> **Task to complete**:
Word for word, repeat each record that follows.
**** The records
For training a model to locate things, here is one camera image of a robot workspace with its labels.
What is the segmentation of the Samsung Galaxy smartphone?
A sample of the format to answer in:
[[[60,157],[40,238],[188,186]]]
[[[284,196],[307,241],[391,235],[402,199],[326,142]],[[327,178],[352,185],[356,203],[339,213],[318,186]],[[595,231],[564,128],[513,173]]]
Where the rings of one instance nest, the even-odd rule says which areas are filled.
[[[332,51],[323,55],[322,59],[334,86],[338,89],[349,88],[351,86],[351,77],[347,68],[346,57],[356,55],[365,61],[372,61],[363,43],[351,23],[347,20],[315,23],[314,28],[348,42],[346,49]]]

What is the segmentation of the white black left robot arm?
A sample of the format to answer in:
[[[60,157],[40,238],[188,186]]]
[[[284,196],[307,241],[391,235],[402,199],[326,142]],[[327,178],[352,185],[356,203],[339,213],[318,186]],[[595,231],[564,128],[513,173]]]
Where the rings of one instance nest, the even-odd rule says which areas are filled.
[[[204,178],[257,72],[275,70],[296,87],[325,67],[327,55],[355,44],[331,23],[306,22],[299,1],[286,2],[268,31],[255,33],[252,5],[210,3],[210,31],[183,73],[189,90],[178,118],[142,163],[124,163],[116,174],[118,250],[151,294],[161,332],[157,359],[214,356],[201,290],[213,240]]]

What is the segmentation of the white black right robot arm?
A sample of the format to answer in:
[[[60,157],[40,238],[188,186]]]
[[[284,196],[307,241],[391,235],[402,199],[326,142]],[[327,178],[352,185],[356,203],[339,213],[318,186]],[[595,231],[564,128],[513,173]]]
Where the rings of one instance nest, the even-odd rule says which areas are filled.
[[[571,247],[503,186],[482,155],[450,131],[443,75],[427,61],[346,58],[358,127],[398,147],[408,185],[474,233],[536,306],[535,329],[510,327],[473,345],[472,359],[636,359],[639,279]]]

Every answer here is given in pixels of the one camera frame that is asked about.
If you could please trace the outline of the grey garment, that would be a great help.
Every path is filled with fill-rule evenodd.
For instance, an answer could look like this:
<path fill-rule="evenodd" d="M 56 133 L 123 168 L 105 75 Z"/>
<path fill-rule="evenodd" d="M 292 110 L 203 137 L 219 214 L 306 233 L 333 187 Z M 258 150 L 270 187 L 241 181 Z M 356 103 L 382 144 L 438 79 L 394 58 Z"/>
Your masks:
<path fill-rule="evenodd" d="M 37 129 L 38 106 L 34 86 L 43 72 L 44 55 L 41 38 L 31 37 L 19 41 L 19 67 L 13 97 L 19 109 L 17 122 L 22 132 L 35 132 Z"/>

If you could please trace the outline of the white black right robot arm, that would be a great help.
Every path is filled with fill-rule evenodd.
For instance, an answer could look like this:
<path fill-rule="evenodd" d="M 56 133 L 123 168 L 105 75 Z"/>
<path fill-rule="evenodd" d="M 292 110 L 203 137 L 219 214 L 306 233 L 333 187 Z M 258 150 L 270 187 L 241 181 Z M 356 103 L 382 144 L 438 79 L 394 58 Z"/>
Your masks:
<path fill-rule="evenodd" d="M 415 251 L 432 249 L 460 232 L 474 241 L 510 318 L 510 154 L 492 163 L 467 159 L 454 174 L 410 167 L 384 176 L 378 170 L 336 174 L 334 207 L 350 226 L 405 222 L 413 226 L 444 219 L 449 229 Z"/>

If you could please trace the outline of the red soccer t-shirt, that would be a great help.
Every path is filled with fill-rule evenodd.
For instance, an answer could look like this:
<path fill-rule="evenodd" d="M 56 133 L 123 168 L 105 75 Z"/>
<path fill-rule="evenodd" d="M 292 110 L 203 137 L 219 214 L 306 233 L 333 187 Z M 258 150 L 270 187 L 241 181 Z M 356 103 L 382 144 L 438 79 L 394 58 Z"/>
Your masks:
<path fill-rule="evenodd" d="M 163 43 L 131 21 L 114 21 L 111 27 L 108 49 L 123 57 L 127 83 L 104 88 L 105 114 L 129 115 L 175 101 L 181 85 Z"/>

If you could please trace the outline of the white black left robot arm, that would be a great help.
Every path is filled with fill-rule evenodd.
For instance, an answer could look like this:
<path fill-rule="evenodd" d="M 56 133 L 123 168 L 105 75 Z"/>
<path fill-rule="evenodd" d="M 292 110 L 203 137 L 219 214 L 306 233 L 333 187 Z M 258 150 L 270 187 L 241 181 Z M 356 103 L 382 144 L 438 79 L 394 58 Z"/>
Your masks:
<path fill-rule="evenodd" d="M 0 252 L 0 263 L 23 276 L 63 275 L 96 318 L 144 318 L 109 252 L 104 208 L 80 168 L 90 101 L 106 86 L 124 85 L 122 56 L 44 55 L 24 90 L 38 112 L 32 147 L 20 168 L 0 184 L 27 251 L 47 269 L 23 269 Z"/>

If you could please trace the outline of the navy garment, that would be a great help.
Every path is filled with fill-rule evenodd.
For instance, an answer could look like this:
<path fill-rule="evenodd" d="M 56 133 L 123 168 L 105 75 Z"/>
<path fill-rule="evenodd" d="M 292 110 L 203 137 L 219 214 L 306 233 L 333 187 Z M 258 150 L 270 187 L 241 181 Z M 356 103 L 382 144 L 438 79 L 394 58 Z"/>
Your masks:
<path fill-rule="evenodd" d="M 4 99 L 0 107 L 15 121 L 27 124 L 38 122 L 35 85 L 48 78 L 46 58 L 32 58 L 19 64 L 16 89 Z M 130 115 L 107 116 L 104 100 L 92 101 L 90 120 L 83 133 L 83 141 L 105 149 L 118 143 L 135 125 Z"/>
********
> **Response to the task**:
For training a model to locate things, here is one camera image of a robot workspace with its labels.
What is the segmentation of the Samsung Galaxy smartphone?
A sample of the format to answer in:
[[[60,157],[40,238],[188,186]]]
[[[284,196],[307,241],[391,235],[402,199],[326,142]],[[327,178],[352,185],[356,203],[339,213],[318,186]],[[595,231],[564,128],[513,173]]]
Where the rings of one instance nest, the even-odd rule says which areas are filled.
[[[332,51],[323,55],[322,59],[334,86],[338,89],[349,88],[351,86],[351,77],[347,68],[346,57],[356,55],[365,61],[372,61],[363,43],[351,23],[347,20],[315,23],[314,28],[348,42],[346,49]]]

What is the segmentation of the white black left robot arm?
A sample of the format to answer in:
[[[60,157],[40,238],[188,186]]]
[[[284,196],[307,241],[391,235],[402,199],[326,142]],[[327,178],[352,185],[356,203],[339,213],[318,186]],[[595,231],[564,128],[513,173]]]
Where the rings of one instance nest, the even-odd rule says which areas are filled.
[[[204,178],[257,72],[275,70],[296,87],[325,67],[327,55],[355,44],[331,23],[306,22],[299,1],[286,2],[268,31],[255,33],[252,5],[210,3],[210,31],[183,73],[189,90],[178,118],[142,163],[124,163],[116,174],[118,250],[151,294],[161,332],[157,359],[214,356],[201,290],[213,240]]]

What is the segmentation of the white black right robot arm?
A sample of the format to answer in:
[[[60,157],[40,238],[188,186]]]
[[[284,196],[307,241],[391,235],[402,199],[326,142]],[[327,178],[352,185],[356,203],[339,213],[318,186]],[[595,231],[564,128],[513,173]]]
Where the rings of one instance nest, the even-odd rule says which areas are filled.
[[[571,247],[503,186],[482,155],[450,131],[443,75],[427,61],[346,58],[358,127],[398,147],[408,185],[474,233],[536,306],[535,329],[510,327],[473,345],[472,359],[636,359],[639,279]]]

Every answer here is given in pixels of the one camera frame that is asked about.
If you could please trace the outline of the grey garment, that would be a great help.
Every path is filled with fill-rule evenodd.
For instance, an answer could look like this:
<path fill-rule="evenodd" d="M 56 133 L 123 168 L 105 75 Z"/>
<path fill-rule="evenodd" d="M 292 110 L 203 137 L 219 214 L 306 233 L 333 187 Z M 258 150 L 270 187 L 241 181 Z M 356 103 L 382 144 L 438 79 L 394 58 Z"/>
Your masks:
<path fill-rule="evenodd" d="M 37 129 L 38 106 L 34 86 L 43 72 L 44 55 L 41 38 L 31 37 L 19 41 L 19 67 L 13 97 L 19 109 L 17 122 L 22 132 L 35 132 Z"/>

If you could please trace the outline of the white black right robot arm, that would be a great help.
Every path is filled with fill-rule evenodd.
For instance, an answer could look like this:
<path fill-rule="evenodd" d="M 56 133 L 123 168 L 105 75 Z"/>
<path fill-rule="evenodd" d="M 292 110 L 203 137 L 219 214 L 306 233 L 333 187 Z M 258 150 L 270 187 L 241 181 Z M 356 103 L 382 144 L 438 79 L 394 58 Z"/>
Your masks:
<path fill-rule="evenodd" d="M 415 251 L 432 249 L 460 232 L 474 241 L 510 318 L 510 154 L 492 163 L 467 159 L 454 174 L 410 167 L 384 176 L 378 170 L 336 174 L 334 207 L 350 226 L 405 222 L 413 226 L 444 219 L 449 229 Z"/>

If you could please trace the outline of the red soccer t-shirt, that would be a great help.
Every path is filled with fill-rule evenodd.
For instance, an answer could look like this:
<path fill-rule="evenodd" d="M 56 133 L 123 168 L 105 75 Z"/>
<path fill-rule="evenodd" d="M 292 110 L 203 137 L 219 214 L 306 233 L 333 187 Z M 258 150 L 270 187 L 241 181 Z M 356 103 L 382 144 L 438 79 L 394 58 Z"/>
Your masks:
<path fill-rule="evenodd" d="M 163 43 L 131 21 L 114 21 L 111 27 L 108 49 L 123 57 L 127 83 L 104 88 L 105 114 L 129 115 L 175 101 L 181 85 Z"/>

If you could please trace the outline of the white black left robot arm, that would be a great help.
Every path is filled with fill-rule evenodd.
For instance, an answer could look like this:
<path fill-rule="evenodd" d="M 56 133 L 123 168 L 105 75 Z"/>
<path fill-rule="evenodd" d="M 292 110 L 203 137 L 219 214 L 306 233 L 333 187 Z M 258 150 L 270 187 L 241 181 Z M 356 103 L 382 144 L 438 79 L 394 58 Z"/>
Your masks:
<path fill-rule="evenodd" d="M 0 252 L 0 263 L 23 276 L 63 275 L 96 318 L 144 318 L 109 252 L 104 208 L 80 168 L 90 101 L 106 86 L 124 85 L 122 56 L 44 55 L 24 90 L 38 112 L 32 147 L 20 168 L 0 184 L 27 251 L 47 269 L 23 269 Z"/>

If you could please trace the outline of the navy garment, that would be a great help.
Every path is filled with fill-rule evenodd.
For instance, an answer could look like this:
<path fill-rule="evenodd" d="M 56 133 L 123 168 L 105 75 Z"/>
<path fill-rule="evenodd" d="M 292 110 L 203 137 L 219 214 L 306 233 L 333 187 Z M 258 150 L 270 187 L 241 181 Z M 356 103 L 382 144 L 438 79 L 394 58 Z"/>
Your masks:
<path fill-rule="evenodd" d="M 4 99 L 0 107 L 15 121 L 27 124 L 38 122 L 35 85 L 48 78 L 46 58 L 32 58 L 19 64 L 16 89 Z M 130 115 L 107 116 L 104 100 L 92 101 L 90 120 L 83 133 L 83 141 L 105 149 L 118 143 L 135 125 Z"/>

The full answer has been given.